Looking forward to hearing your thoughts.
Thanks. ???


----------



## TundraGreen (Jul 15, 2010)

Prince Sho said:


> Hey gang my name is Sho. I'm 37, own my own business and thinking of relocating to either Puerto Vallarta, or Playa Del Carmen but am open to advice on other areas that are great for young families, for raising children, for starting and growing business, and are authentically Mexican while still popular with ex-pats.
> 
> I'll be making the move with my wife. We both speak no Spanish whatsoever. We recently had our first child and want to finally take the leap and move.
> 
> ...


:welcome:


----------



## eastwind (Jun 18, 2016)

Welcome. I picked Cancun because I had very similar criteria, except I wanted non-stop flights to Washington DC. You don't say where in Canada you want to fly to, is it Vancouver or somewhere else? That will make a difference, I suspect. For Vancouver you can probably fly to the Mexican west coast easier than the east coast, and probably the Mexican east coast will be easier for Toronto/Montreal/Quebec.

Either way, I think most of the flights you're going to find are going to stop somewhere in the US like LA, Houston or Atlanta, but you can probably book something pretty easily that includes a change of planes but not having to go through US immigration or customs (just an international transfer from one plane to another at a single US airport).


----------



## Prince Sho (Jan 11, 2017)

We will be frequently flying to Vancouver for business and to visit our friends and family, though we will try and drag them out to us as soon as we are settled  

I know that there are direct flights to Puerto Vallarta and Cancun; I have visited both areas. 

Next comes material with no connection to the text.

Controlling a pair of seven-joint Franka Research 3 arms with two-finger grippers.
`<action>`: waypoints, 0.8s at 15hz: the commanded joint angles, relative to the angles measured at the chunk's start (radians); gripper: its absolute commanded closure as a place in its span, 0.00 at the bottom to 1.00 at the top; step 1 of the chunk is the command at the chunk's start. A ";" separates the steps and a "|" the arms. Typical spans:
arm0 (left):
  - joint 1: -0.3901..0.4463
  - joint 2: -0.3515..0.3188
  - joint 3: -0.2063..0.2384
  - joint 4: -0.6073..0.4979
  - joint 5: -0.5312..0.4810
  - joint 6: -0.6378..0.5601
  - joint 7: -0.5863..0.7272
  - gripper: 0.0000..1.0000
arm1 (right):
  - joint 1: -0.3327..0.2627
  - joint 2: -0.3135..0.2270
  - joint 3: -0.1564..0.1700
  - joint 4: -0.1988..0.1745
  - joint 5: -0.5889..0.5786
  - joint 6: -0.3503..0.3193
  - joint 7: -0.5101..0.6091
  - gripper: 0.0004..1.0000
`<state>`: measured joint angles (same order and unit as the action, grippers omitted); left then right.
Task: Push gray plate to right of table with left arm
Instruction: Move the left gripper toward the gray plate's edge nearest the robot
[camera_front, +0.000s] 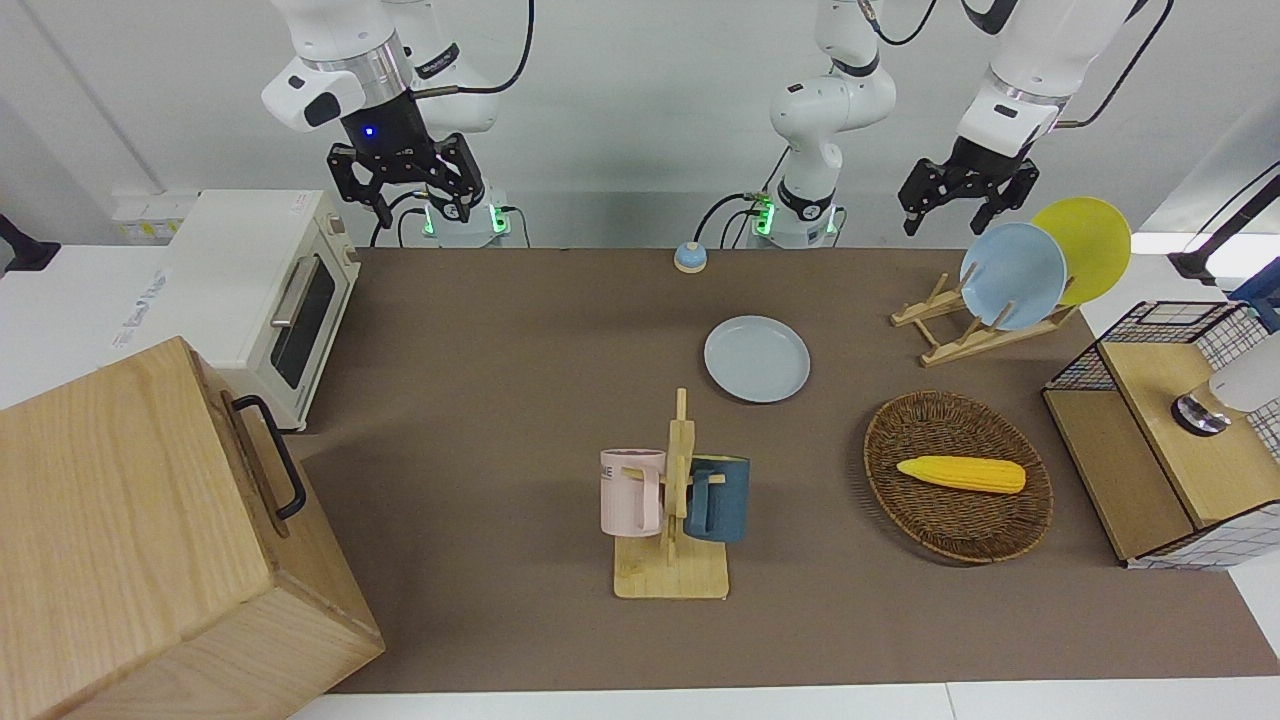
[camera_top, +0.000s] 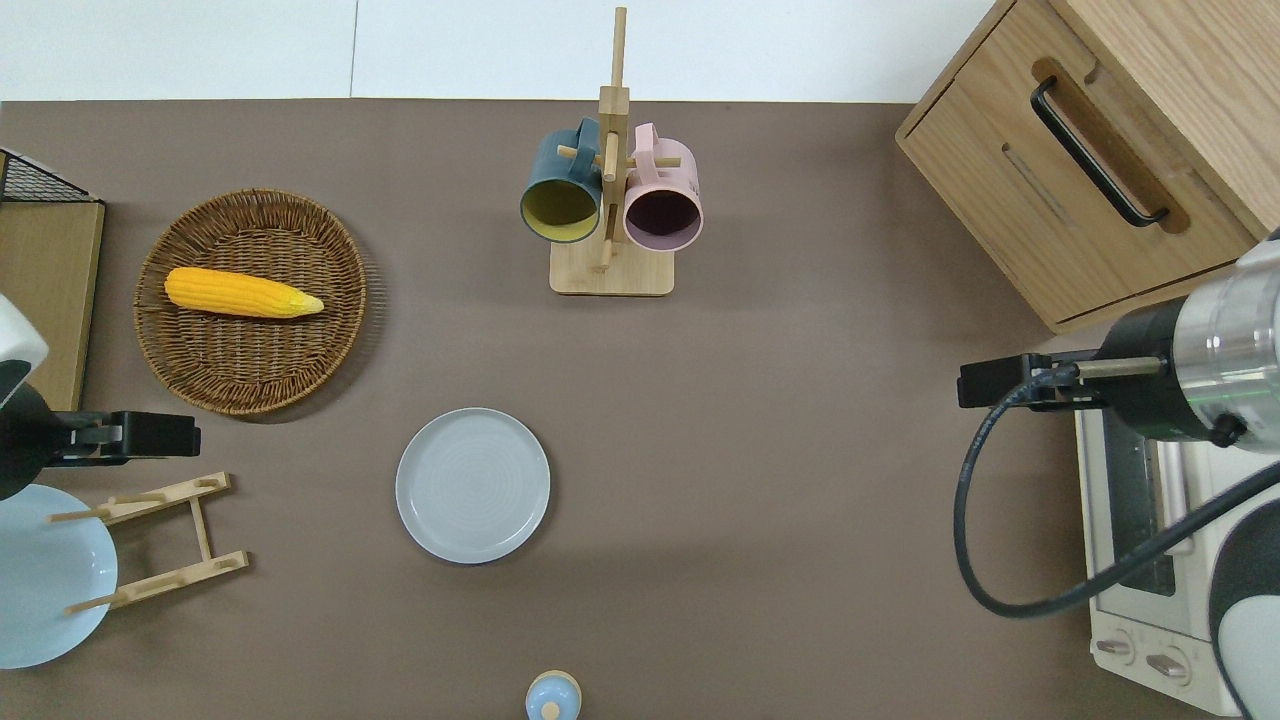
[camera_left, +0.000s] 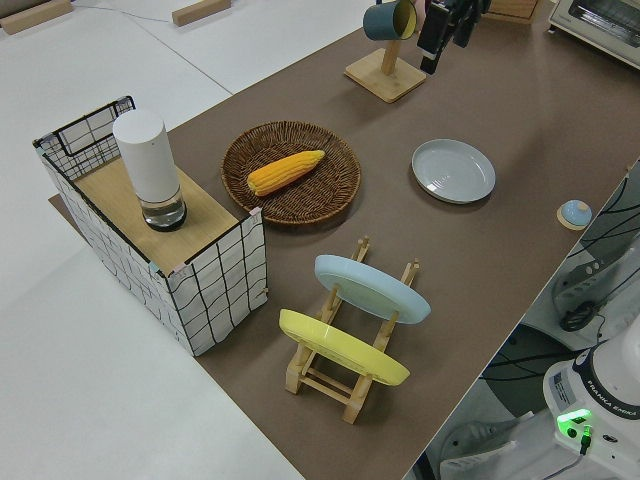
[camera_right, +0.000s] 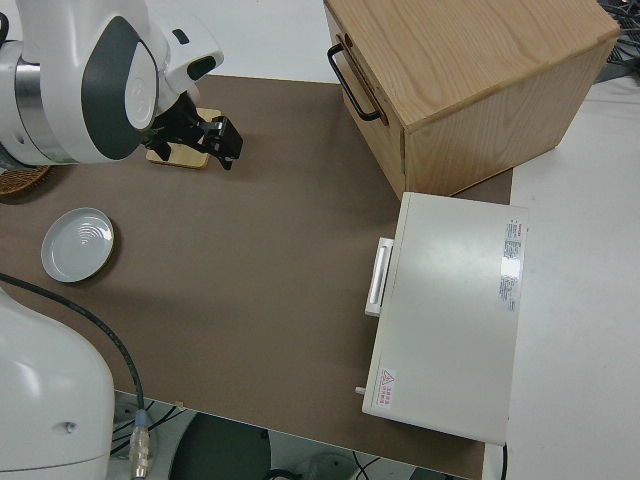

We are currently leaning towards the west coast for several reasons (though again, we are open to other options) ..

1) shorter flights. 
2) more dynamic topography and landscape
3) cooler seas, or so it felt 
4) proximity to other areas of interest: California, Guadalajara, Mexico City, Sea of Cortez etc. 

We would really like to stay away from areas like Cancun or Nuevo Vallarta that felt like they have been blanketed with mega resorts and American corporate fast food and box stores. 

That being said, Puerto Vallarta itself is not completely off the table because it DOES have areas that still hold alot of metropolitan charm. 

We would also like to settle where the property values, for rent and later purchase, are not already at outrageous highs. Which again steers us out of places like PV or Cancun and into surrounding towns. 

A town on or close to water with real Mexican charm, cheap real estate, close to other larger cities, options for dining out, good school(s), some infrastructure in place (fast internet, good cell reception, water, electricity, gas) and with potential for growth and prosperity would be just perfect.


----------



## TundraGreen (Jul 15, 2010)

eastwind said:


> Welcome. I picked Cancun because I had very similar criteria, except I wanted non-stop flights to Washington DC. You don't say where in Canada you want to fly to, is it Vancouver or somewhere else? That will make a difference, I suspect. For Vancouver you can probably fly to the Mexican west coast easier than the east coast, and probably the Mexican east coast will be easier for Toronto/Montreal/Quebec.
> 
> Either way, I think most of the flights you're going to find are going to stop somewhere in the US like LA, Houston or Atlanta, but you can probably book something pretty easily that includes a change of planes but not having to go through US immigration or customs (just an international transfer from one plane to another at a single US airport).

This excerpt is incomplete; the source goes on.